Outro desencontro que a deixa indignada é a polêmica sobre a hidroxicloroquina. “O pessoal estoca, sabe Deus por quê! Cloroquina tem indicação. Não é para sair tomando na louca, para ter em casa porque “vai que eu preciso”. Tem efeito colateral sério, indicação precisa.” A professora tem acompanhado todas as pesquisas e publicações sobre covid-19 nos principais journals científicos do mundo. “Ainda não há certezas. Não há evidências. Tem que tomar cuidado”, adverte.

Ana Maria Malik traça dois cenários pós-pandemia. Um otimista e outro não muito animador. Pessoalmente, diz que seus sentimentos oscilam, e que ora aposta em um, ora acredita em outro. No otimista, crê que a população brasileira passará a ter confiança no SUS e a ver o sistema com credibilidade, o que já estaria ocorrendo. Como exemplo, ela cita o surpreendente percentual de pessoas que aderiram à campanha de vacinação contra a influenza - um índice nunca atingido em campanhas anteriores. A sociedade brasileira, pós-pandemia, vai exigir informações cada vez mais transparentes e claras de seus gestores e governantes, afirma a especialista.

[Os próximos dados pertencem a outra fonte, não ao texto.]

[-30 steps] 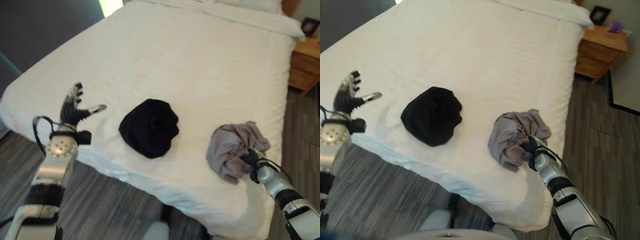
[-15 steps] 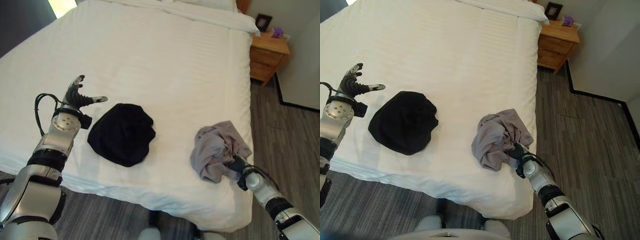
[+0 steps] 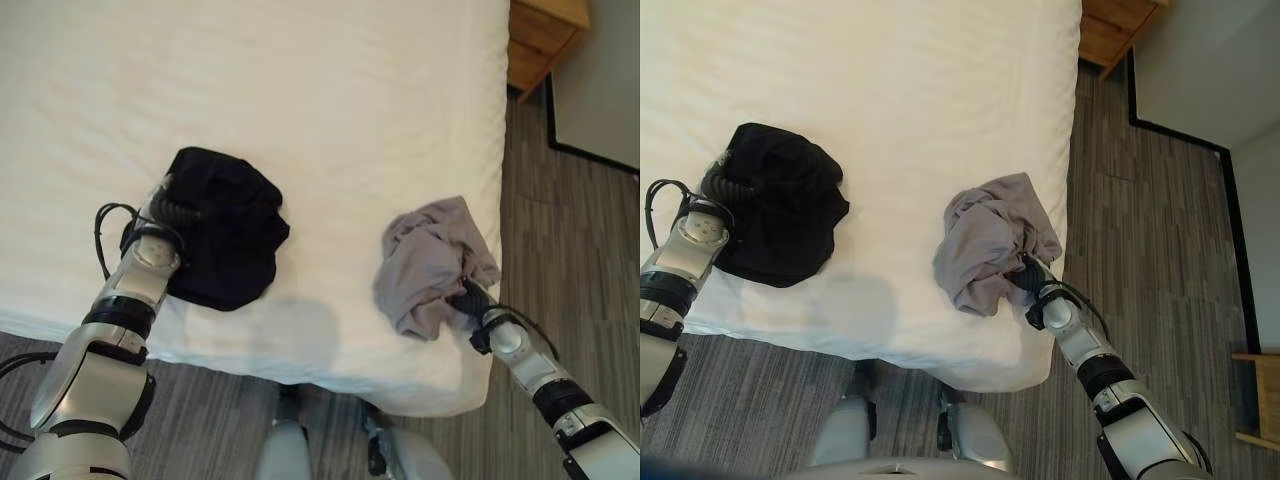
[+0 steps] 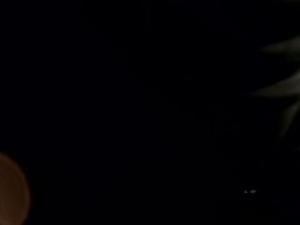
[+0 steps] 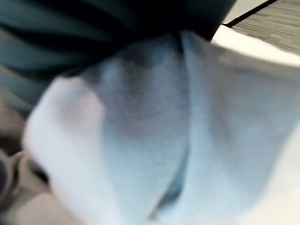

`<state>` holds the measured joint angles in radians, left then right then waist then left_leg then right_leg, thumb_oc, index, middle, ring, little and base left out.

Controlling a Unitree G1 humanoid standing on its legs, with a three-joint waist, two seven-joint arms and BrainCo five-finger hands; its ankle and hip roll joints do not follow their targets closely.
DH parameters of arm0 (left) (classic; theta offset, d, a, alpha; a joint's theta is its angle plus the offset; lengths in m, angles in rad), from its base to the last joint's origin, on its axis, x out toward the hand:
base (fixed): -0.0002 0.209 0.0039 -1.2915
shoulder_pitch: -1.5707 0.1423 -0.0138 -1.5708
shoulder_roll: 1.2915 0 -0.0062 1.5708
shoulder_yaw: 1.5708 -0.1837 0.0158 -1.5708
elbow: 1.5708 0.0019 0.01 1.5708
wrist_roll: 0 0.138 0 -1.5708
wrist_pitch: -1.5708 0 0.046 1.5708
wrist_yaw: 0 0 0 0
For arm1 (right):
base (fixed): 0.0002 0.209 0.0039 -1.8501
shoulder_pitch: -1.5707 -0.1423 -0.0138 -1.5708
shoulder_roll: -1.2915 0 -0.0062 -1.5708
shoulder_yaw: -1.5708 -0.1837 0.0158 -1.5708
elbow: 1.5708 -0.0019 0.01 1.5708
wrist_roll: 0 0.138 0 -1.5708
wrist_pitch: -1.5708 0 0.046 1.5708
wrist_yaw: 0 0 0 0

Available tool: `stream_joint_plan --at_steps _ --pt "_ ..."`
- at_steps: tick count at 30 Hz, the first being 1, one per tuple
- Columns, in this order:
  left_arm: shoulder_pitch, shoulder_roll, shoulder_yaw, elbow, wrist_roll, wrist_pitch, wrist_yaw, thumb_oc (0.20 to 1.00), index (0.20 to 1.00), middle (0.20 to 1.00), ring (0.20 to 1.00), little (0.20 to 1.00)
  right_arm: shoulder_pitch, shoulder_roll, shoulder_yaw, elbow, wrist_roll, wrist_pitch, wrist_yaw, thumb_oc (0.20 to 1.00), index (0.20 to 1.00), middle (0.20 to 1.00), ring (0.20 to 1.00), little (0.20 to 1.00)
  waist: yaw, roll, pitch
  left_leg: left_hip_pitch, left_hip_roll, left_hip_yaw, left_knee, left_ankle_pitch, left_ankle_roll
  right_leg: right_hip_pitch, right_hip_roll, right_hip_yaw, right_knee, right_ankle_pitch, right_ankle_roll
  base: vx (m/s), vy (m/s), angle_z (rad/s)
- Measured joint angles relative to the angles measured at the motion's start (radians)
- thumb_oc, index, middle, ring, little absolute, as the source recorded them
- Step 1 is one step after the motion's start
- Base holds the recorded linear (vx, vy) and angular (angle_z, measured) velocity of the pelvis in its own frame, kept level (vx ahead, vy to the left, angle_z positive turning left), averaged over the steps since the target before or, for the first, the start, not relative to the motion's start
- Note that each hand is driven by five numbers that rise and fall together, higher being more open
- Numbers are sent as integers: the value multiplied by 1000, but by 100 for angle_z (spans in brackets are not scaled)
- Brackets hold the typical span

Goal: Pick up bed clothes into laundry basket.

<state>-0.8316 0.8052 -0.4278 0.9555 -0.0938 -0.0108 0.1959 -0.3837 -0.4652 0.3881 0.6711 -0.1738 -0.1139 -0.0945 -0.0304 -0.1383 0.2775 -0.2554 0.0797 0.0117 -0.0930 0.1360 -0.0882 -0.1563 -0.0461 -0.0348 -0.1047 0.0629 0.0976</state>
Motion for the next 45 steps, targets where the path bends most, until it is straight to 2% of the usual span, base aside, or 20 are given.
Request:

Já no cenário pessimista, “vão continuar com a política de redução do SUS”. E é aqui que ela faz uma reflexão sobre o paradoxo econômico: “Se você considera que a maior parte dos planos de saúde é corporativo, ou seja, tem plano quem é empregado, se houver menos gente empregada obviamente haverá menos gente com planos de saúde. Ou seja, o SUS precisará acolher mais gente”.